5. Selection and breeding for AkebiaA. trifoliata may be the most widely exploited species domesticated as a new fruit crop in the genus Akebia due to its high adaptability, greater fruit size, and high yield compared to other Akebia species. Although Akebia has been cultivated as a high-value medicinal and edible fruit crop in China, the cultivation and domestication of Akebia as a new fruit crop remain in their infancy. Only a small number of studies on Akebia breeding and cultivation have been conducted, and most efforts have focused on phytochemical and pharmacological analyses (Du et al., 2012; Gao and Wang, 2006; Iwanaga et al., 2012; Liu et al., 2018; Maciag et al., 2021; Ochmian et al., 2014; Xiao et al., 2012). The domestication of a wild fruit plant to allow for cultivation is a complex process involving a cyclical procedure over a long period. This process requires ongoing efforts in breeding programs. Thus, a clear breeding target and reasonable breeding methods are the key points that allow the wild fruit crop to be successfully domesticated and enter the market. In our previous studies, we have drafted six breeding goals for the domestication of Akebia as a new fruit, namely: fruit indehiscence, larger fruit, thinner fruit peel, higher edible ratio, few or no seeds, and shelf-stable fruit (Huang et al., 2021a; Li et al., 2010a; Zou et al., 2018, 2019). These six breeding objectives provide important breeding directions for the improvement of Akebia in the future. It has been found that 11 key fruit traits of A. trifoliata have high repeatability (> 0.90) and wide phenotypic correlation among traits. This finding provides essential genetic parameters for the further selection of elite genotypes and the formulation of appropriate selection strategies in Akebia breeding (Zou et al., 2018). In addition, Smith-Hazel-index-based multi-trait selection was successfully used to select superior lines in our breeding program. Akebia plants are self-incompatible and are pollinated mainly through wind, which makes a recurrent selection strategy suitable in the primary stage of Akebia domestication. We have demonstrated that recurrent selection is an effective method for the population improvement of fruit traits in A. trifoliata and maintaining their genetic variability (Huang et al., 2021a; Zou et al., 2019).

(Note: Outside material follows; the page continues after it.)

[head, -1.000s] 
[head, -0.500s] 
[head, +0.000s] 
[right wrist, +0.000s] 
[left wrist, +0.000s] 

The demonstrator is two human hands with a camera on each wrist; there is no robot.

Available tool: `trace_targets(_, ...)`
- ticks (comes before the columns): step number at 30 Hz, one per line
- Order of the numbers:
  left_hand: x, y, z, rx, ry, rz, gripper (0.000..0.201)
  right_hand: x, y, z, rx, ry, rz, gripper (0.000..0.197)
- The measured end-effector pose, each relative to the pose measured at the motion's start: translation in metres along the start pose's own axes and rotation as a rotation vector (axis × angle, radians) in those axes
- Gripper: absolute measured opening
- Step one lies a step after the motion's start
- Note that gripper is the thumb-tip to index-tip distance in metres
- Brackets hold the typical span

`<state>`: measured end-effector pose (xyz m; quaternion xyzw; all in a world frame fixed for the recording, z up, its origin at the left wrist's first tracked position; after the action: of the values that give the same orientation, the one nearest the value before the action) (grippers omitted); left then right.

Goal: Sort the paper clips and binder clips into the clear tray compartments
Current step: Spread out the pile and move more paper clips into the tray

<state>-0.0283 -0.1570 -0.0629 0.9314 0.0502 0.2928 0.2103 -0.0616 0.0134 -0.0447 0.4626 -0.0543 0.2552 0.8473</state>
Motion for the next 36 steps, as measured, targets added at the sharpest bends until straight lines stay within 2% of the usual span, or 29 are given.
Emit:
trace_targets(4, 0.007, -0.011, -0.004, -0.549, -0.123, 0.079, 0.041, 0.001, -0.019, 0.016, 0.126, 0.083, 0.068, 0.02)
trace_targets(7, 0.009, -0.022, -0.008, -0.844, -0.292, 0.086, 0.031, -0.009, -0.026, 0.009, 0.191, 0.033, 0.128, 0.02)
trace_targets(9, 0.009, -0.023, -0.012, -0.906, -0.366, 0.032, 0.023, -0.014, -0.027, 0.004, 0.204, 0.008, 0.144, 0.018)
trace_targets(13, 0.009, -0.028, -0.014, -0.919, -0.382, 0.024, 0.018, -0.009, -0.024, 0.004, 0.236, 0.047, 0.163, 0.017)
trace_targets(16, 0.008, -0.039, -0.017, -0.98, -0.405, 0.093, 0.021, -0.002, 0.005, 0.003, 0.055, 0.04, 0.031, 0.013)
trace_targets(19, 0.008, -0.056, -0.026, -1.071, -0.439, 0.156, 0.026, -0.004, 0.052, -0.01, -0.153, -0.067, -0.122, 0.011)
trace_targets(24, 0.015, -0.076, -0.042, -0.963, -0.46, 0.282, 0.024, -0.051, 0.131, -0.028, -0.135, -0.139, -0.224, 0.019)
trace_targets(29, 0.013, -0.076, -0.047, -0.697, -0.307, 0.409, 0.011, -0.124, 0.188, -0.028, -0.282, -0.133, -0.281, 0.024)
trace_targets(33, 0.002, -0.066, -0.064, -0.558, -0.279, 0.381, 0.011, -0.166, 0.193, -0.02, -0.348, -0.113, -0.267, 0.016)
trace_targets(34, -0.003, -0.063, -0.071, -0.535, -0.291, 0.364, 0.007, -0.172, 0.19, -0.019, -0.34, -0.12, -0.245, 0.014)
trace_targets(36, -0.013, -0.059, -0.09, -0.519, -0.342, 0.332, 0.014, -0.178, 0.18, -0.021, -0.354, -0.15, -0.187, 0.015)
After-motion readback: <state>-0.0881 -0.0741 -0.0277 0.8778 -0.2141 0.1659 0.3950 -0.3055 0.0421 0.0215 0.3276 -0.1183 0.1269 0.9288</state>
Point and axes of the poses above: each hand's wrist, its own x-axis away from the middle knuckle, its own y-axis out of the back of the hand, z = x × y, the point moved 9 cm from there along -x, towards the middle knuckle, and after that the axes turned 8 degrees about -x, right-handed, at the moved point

Thus, based on the practice of the domestication and breeding of seedling populations and the performance of cultivated characters of clonal lines, we have proposed the "1 + 3 + 2" model of Akebia breeding improvement in the primary stage of domestication (Huang et al., 2021a). In detail, "1" represented a core germplasm resource nursery of Akebia and was used to construct the basic populations of recurrent selection that contained excellent individuals according to the six breeding objectives outlined above; "3" referred to the basic population through about three generations of recurrent selection and produced an improved population; "2" referred to the selection of several superior individuals with excellent comprehensive characters from the improved population for 2 years fruit characters evaluation. Using this strategy, a series of elite clonal lines formed by superior individuals could be obtained through 3–5 years multi-point regional test. This breeding strategy includes traditional breeding approaches, such as wild population selection, intraspecific and interspecific hybridization, and clonal selection. Molecular marker-assisted selection can be used to accelerate the breeding process and improve breeding efficiency.
In general, we have put forward a clear goal for the domestication and improvement of Akebia and constructed a feasible breeding system for the domestication and improvement of Akebia that provides targets and methods for the domestication and improvement of Akebia in the future.

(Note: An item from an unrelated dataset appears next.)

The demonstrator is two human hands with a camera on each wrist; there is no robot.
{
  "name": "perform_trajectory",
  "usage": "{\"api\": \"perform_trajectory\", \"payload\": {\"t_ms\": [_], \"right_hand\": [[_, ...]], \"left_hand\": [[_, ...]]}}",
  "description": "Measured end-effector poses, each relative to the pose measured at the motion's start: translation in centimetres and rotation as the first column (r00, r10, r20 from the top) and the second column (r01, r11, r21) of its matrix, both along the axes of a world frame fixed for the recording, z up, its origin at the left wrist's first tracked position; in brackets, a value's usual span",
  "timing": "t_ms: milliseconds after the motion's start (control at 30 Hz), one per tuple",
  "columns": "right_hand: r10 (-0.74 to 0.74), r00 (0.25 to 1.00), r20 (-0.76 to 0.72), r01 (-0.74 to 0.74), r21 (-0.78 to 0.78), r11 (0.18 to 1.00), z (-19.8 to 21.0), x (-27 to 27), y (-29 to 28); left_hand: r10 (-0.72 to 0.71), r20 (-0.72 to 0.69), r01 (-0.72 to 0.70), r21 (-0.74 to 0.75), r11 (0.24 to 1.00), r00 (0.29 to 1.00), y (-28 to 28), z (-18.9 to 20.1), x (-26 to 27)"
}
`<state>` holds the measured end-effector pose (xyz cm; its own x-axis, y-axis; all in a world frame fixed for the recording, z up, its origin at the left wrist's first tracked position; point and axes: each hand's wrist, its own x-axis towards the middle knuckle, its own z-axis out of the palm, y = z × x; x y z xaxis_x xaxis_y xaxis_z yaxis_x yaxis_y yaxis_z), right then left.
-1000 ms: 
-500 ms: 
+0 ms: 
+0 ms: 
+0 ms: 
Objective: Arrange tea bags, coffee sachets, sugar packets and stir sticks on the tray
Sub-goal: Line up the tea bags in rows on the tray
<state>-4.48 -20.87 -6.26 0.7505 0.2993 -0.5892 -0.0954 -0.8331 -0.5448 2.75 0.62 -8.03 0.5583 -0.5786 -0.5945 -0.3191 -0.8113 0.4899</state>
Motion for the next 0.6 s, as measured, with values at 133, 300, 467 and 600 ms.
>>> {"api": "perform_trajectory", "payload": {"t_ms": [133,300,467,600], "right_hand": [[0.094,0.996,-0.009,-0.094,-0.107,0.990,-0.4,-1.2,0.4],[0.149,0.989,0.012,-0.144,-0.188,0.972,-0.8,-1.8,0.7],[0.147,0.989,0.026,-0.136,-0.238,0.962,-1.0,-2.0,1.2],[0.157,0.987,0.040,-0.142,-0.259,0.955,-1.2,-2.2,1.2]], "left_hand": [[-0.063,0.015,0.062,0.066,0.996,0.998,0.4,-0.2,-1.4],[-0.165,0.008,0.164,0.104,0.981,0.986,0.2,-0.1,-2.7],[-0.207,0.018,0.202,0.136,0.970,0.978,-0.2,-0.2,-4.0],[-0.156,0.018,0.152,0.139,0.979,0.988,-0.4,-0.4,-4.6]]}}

6. Conclusions and domestication strategies of new fruitsChina has abundant Akebia germplasm resources. The wide range of geographical distribution and adaptability of Akebia provides abundant phenotypic and genetic diversity and special genetic resources for domestication and genetic improvement. As an important multipurpose crop, Akebia is usually used as a traditional medicinal plant, an edible oil plant, an ornamental plant, or a fruit crop. In addition to those economic values, Akebia is a representative genus of the basal eudicot lineage and plays a crucial role in the study of the early evolution of eudicots (Liu et al., 2010). Thus, the genus Akebia has attracted increasing attention from both commercial farmers and evolutionary biologists. Therefore, it is important and necessary to systematically consolidate and evaluate the geographic distribution, biological characteristics, cross compatibility, and breeding methods of Akebia, which provide essential information for future related research. However, the domestication and commercial cultivation of Akebia as a fruit crop is still in its infancy stage, some prominent fruit traits need to be improved such as, seed numbers, crackingness, fruit peel thickness, and fruit storage, etc. Fruit commercial traits are vital for fruit crops which determining the selling price, market acceptability and development potential of the fruit. Consumers are reluctant to eat Akebia fruit with numerous seeds which has largely impeded the promotion of Akebia as a fruit, so seedless varieties must be created in further breeding programs. Polyploidy is widely distributed in the plant kingdom and plays an important role in evolution of new varieties and species in nature, and ploidy manipulation breeding is an effective means to create seedless fruit germplasm (Zhang et al., 2019). However, no polyploidy has been found in the wild and all known Akebia species are diploid. Thus, it is necessary to create tetraploids by ploidy manipulation breeding, carry out cross-ploidy crossing between diploids and tetraploids, and try to obtain triploid plants. Although ploidy manipulation breeding may not produce desired fruit traits, it is undoubtedly an attempt to obtain seedless fruit of Akebia.
No doubt the successful domestication of a new fruit tree from the wild has always been a long-term endeavor with tremendous difficulty and terrible uncertainty, and only few fruit trees have been successfully domesticated till now, e.g., kiwifruit (Actinidia L.), blueberry (Vaccinium L.), avocado (Persea Mill.) and macadamia nuts (Macadamia F. Muell.) (Huang, 2022). Though we have established a systematic breeding program of Akebia and achieved a remarked domestication progress, the domestication and improvement of Akebia still require much efforts. And it is possible to accelerate this breeding process and improve breeding efficiency with the help of modern biotechnology, e.g., genomic selection, marker-assisted selection, high-throughput phenotyping, genome editing and de novo domestication (Hickey et al., 2019). Undoubtedly, conventional breeding methods should be continued throughout the breeding and improvement process, especially superior genotypes selection, natural variation selection, intra- and interspecific hybridization which are still the main and effective technique in the initial domestication stage of new fruits.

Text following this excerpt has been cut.